[Data entries]
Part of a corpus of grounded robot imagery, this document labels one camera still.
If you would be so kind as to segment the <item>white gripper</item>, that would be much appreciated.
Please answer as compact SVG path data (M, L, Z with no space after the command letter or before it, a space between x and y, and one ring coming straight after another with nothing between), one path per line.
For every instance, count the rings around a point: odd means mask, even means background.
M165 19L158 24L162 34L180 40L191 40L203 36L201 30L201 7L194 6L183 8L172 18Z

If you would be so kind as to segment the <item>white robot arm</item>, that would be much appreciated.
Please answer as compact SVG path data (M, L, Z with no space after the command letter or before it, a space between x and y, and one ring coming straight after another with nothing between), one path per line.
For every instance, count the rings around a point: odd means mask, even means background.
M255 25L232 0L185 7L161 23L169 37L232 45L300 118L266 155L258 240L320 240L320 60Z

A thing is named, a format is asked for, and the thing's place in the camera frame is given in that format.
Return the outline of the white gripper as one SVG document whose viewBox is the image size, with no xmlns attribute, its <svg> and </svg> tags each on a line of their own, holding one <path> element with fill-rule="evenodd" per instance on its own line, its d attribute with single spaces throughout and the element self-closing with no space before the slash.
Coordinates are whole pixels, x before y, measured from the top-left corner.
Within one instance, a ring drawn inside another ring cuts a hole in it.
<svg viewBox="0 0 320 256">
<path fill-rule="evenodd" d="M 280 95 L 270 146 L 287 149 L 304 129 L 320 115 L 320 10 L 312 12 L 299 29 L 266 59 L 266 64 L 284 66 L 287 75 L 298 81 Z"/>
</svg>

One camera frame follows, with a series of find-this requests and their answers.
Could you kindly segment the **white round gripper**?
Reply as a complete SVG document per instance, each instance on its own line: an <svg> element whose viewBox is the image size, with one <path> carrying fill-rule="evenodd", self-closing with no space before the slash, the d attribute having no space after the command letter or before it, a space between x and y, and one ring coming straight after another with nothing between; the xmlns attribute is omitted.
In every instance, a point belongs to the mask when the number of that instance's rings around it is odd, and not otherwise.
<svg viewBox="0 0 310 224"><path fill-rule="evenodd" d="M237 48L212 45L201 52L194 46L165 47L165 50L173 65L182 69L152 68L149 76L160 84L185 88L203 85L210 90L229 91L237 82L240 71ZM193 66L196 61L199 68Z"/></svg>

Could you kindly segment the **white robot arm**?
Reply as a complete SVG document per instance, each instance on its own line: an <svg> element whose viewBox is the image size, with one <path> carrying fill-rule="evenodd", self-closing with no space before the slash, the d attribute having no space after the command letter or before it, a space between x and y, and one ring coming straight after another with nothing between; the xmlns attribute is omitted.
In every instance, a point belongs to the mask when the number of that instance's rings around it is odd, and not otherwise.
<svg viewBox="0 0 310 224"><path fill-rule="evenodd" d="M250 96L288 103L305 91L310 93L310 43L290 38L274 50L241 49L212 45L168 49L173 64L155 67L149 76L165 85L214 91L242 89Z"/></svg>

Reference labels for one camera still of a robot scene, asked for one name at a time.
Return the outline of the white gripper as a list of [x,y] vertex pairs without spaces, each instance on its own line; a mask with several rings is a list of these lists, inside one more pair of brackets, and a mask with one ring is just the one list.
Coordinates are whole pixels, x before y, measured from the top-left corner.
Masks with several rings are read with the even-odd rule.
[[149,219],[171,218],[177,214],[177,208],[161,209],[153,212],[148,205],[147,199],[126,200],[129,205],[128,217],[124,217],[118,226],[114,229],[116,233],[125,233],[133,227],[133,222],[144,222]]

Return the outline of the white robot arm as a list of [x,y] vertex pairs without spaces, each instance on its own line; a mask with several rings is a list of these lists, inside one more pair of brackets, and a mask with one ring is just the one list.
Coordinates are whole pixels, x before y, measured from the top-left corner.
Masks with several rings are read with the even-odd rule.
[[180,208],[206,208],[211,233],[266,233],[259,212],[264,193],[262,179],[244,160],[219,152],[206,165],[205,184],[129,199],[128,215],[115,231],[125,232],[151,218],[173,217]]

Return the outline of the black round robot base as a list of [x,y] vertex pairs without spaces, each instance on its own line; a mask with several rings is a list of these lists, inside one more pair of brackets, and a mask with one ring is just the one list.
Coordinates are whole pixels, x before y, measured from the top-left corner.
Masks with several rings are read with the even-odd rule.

### Assignment
The response must be an exact reproduction of all the entries.

### Response to this task
Part of a corpus of grounded robot imagery, this document labels one camera still.
If you would be so kind as to segment the <item>white gripper</item>, that would be much appreciated.
Please answer as compact SVG path data (M, L, Z with no space after the command letter or before it, a space between x and y, and one ring coming straight after another with nothing between), one path per line.
For every instance, count the rings around a point: odd means mask, even means background.
M165 19L158 24L162 34L180 40L191 40L203 36L201 30L201 7L194 6L183 8L172 18Z

If you would be so kind as to segment the <item>white robot arm</item>, that would be much appreciated.
Please answer as compact SVG path data (M, L, Z with no space after the command letter or before it, a space between x and y, and one ring coming straight after another with nothing between), one path per line.
For every instance, count the rings around a point: odd means mask, even means background.
M255 25L232 0L185 7L161 23L169 37L232 45L300 118L266 155L258 240L320 240L320 60Z

A thing is named, a format is asked for, and the thing's place in the camera frame is given in that format.
Return the outline of the white gripper as one SVG document whose viewBox is the image size, with no xmlns attribute, its <svg> and </svg> tags each on a line of their own, holding one <path> element with fill-rule="evenodd" per instance on its own line, its d attribute with single spaces throughout and the element self-closing with no space before the slash.
Coordinates are whole pixels, x before y, measured from the top-left corner.
Within one instance, a ring drawn inside another ring cuts a hole in it.
<svg viewBox="0 0 320 256">
<path fill-rule="evenodd" d="M 280 95 L 270 146 L 287 149 L 304 129 L 320 115 L 320 10 L 312 12 L 299 29 L 266 59 L 266 64 L 284 66 L 287 75 L 298 81 Z"/>
</svg>

One camera frame follows, with a series of find-this requests and their answers.
Could you kindly segment the **white round gripper**?
Reply as a complete SVG document per instance, each instance on its own line: an <svg> element whose viewBox is the image size, with one <path> carrying fill-rule="evenodd", self-closing with no space before the slash, the d attribute having no space after the command letter or before it, a space between x and y, and one ring coming straight after another with nothing between; the xmlns attribute is omitted.
In every instance, a point belongs to the mask when the number of that instance's rings around it is odd, and not otherwise.
<svg viewBox="0 0 310 224"><path fill-rule="evenodd" d="M237 48L212 45L201 52L194 46L165 47L165 50L173 65L182 69L152 68L149 76L160 84L185 88L203 85L210 90L229 91L237 82L240 71ZM193 66L196 61L199 68Z"/></svg>

Could you kindly segment the **white robot arm**?
Reply as a complete SVG document per instance, each instance on its own line: an <svg> element whose viewBox is the image size, with one <path> carrying fill-rule="evenodd", self-closing with no space before the slash, the d attribute having no space after the command letter or before it, a space between x and y, and one ring coming straight after another with nothing between; the xmlns attribute is omitted.
In every instance, a point belongs to the mask when the number of that instance's rings around it is odd, and not otherwise.
<svg viewBox="0 0 310 224"><path fill-rule="evenodd" d="M250 96L288 103L305 91L310 93L310 43L290 38L274 50L241 49L212 45L168 49L173 64L155 67L149 76L165 85L214 91L242 89Z"/></svg>

Reference labels for one camera still of a robot scene, asked for one name at a time.
Return the outline of the white gripper as a list of [x,y] vertex pairs without spaces, each instance on its own line; a mask with several rings is a list of these lists, inside one more pair of brackets, and a mask with one ring is just the one list.
Coordinates are whole pixels, x before y, measured from the top-left corner.
Masks with several rings are read with the even-odd rule.
[[149,219],[171,218],[177,214],[177,208],[161,209],[153,212],[148,205],[147,199],[126,200],[129,205],[128,217],[124,217],[118,226],[114,229],[116,233],[125,233],[133,227],[133,222],[144,222]]

Return the outline of the white robot arm as a list of [x,y] vertex pairs without spaces, each instance on its own line; a mask with several rings is a list of these lists, inside one more pair of brackets, and a mask with one ring is just the one list.
Coordinates are whole pixels, x before y, measured from the top-left corner.
Masks with several rings are read with the even-odd rule.
[[180,208],[206,208],[211,233],[266,233],[259,212],[264,193],[262,179],[244,160],[219,152],[206,165],[205,184],[129,199],[128,215],[115,231],[125,232],[151,218],[173,217]]

Return the outline of the black round robot base as a list of [x,y] vertex pairs without spaces, each instance on its own line; a mask with several rings is a list of these lists, inside one more pair of brackets, and a mask with one ring is just the one list.
Coordinates are whole pixels, x before y, measured from the top-left corner.
Masks with several rings are read with the even-odd rule.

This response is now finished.